This is the mail archive of the libc-alpha@sourceware.org mailing list for the glibc project.


Index Nav: [Date Index] [Subject Index] [Author Index] [Thread Index]
Message Nav: [Date Prev] [Date Next] [Thread Prev] [Thread Next]
Other format: [Raw text]

Re: [RFC][PATCH v9 2/6] Implement alternative month names (bug 10871).


27.10.2017 18:29 Zack Weinberg <zackw@panix.com> wrote:
> [...]
> I do not see any new tests anywhere in this patch series, and I found
> a bug in the support for %OB in strptime (see below).
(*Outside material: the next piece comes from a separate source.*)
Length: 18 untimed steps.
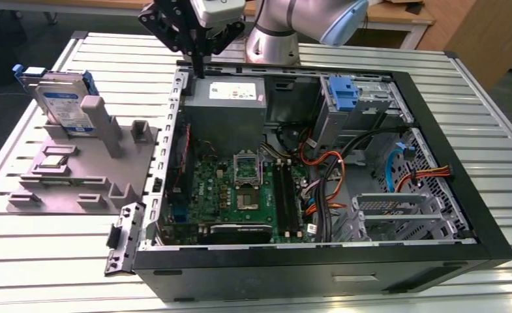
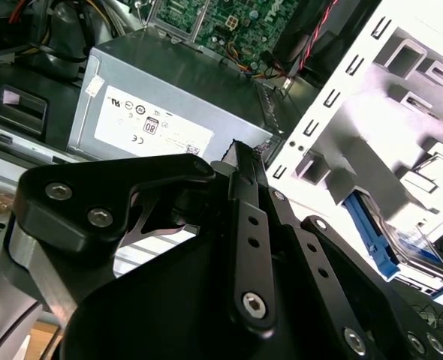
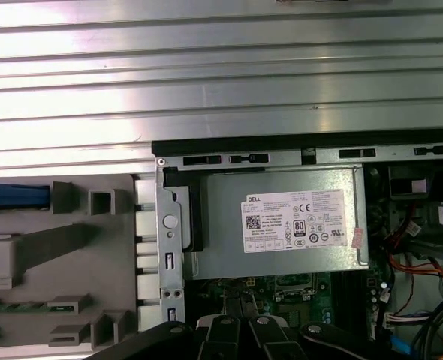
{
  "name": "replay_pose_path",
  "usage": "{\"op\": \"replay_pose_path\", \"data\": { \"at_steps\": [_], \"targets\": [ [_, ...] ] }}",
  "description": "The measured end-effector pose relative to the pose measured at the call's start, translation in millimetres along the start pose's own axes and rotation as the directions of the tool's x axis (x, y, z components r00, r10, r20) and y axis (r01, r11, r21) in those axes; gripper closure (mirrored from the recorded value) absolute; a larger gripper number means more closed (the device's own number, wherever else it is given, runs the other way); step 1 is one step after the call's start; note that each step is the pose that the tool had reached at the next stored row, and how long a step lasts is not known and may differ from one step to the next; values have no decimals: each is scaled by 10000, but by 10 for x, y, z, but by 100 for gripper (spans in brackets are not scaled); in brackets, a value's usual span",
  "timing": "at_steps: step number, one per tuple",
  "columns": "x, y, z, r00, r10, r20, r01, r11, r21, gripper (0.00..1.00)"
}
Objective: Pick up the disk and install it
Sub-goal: 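Reach for the disk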
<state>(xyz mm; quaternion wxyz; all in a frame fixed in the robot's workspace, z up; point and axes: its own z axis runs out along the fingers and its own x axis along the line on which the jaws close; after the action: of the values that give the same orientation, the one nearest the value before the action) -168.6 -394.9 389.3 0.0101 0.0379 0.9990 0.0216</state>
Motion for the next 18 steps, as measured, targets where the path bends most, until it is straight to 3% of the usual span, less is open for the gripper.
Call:
{"op": "replay_pose_path", "data": {
  "at_steps": [18],
  "targets": [
    [38, -3, 5, 10000, 0, -5, 0, 10000, 0, 90]
  ]
}}
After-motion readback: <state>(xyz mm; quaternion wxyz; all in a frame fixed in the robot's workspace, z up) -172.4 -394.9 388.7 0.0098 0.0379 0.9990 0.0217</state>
To test this
> feature we need at least one locale that actually uses it, so rather
> than gate *these* patches on the addition of tests, I am asking you to
> write comprehensive tests and include them with the first patch you
> submit that adds altmon names to a locale. (This locale will have to
> be one of the locales currently listed in localedata/Makefile as
> available to tests (the test-input variable, I think); if none of them
> need this feature, you may add one.)

I've browsed some test and I've found that a similar test already
exists: time/tst-strptime.c. [1] All we need is to add some more tests
for some more locales.  Of course we need to add more LOCALES to the
corresponding Makefile because now it contains only German, US English,
and Japanese.  I think I should add more than one locale.  Please confirm
that I'm thinking correctly.

Actually we don't need the updated locale data containing the actual
alternative month names.  In most cases the %B/%OB format specifiers
should work correctly in strptime() no matter if the input string contains
the nominative or genitive case because the algorithm searches for the
best match rather than for the equal string.

A longer explanation: The algorithm selects the month name which has
the longest matching initial substring with the input string, including
the terminating '\0' character.  Since in eastern European languages the
grammatical cases are made by appending or changing suffixes while the
stems (usually) remain the same, this algorithm is still able to
recognize the month name correctly.  Though, there are cases where
this will not work:

* Romance languages using prepositions e.g., Catalan "de novembre"
  and "d’octubre" will not be recognized correctly; their best match
  without the preposition will be always "desembre" (December)
  which is incorrect.
* Russian and Belarusian "мая" (of May) will match both "май" (May)
  and "март" (March), therefore it will be ambiguous and (if I think
  correctly) it will be recognized as March which is incorrect.

Of course it's worth to add such tests once the genitive month names
are actually added.

>
> [...]
> A note on writing ChangeLog entries: we really do want you to list
> every single new symbol that's part of the public API, not an
> abbreviated list -- that is:
>
> * locale/langinfo.h [__USE_GNU]: New public symbols ALTMON_1,
> ALTMON_2, ALTMON_3, ALTMON_4, ALTMON_5, ALTMON_6, ALTMON_7,
> ALTMON_8, ALTMON_9, ALTMON_10, ALTMON_11, ALTMON_12,
> _NL_WALTMON_1, _NL_WALTMON_2, _NL_WALTMON_3, _NL_WALTMON_4,
> _NL_WALTMON_5, _NL_WALTMON_6, _NL_WALTMON_7, _NL_WALTMON_8,
> _NL_WALTMON_9, _NL_WALTMON_10, _NL_WALTMON_11, _NL_WALTMON_12.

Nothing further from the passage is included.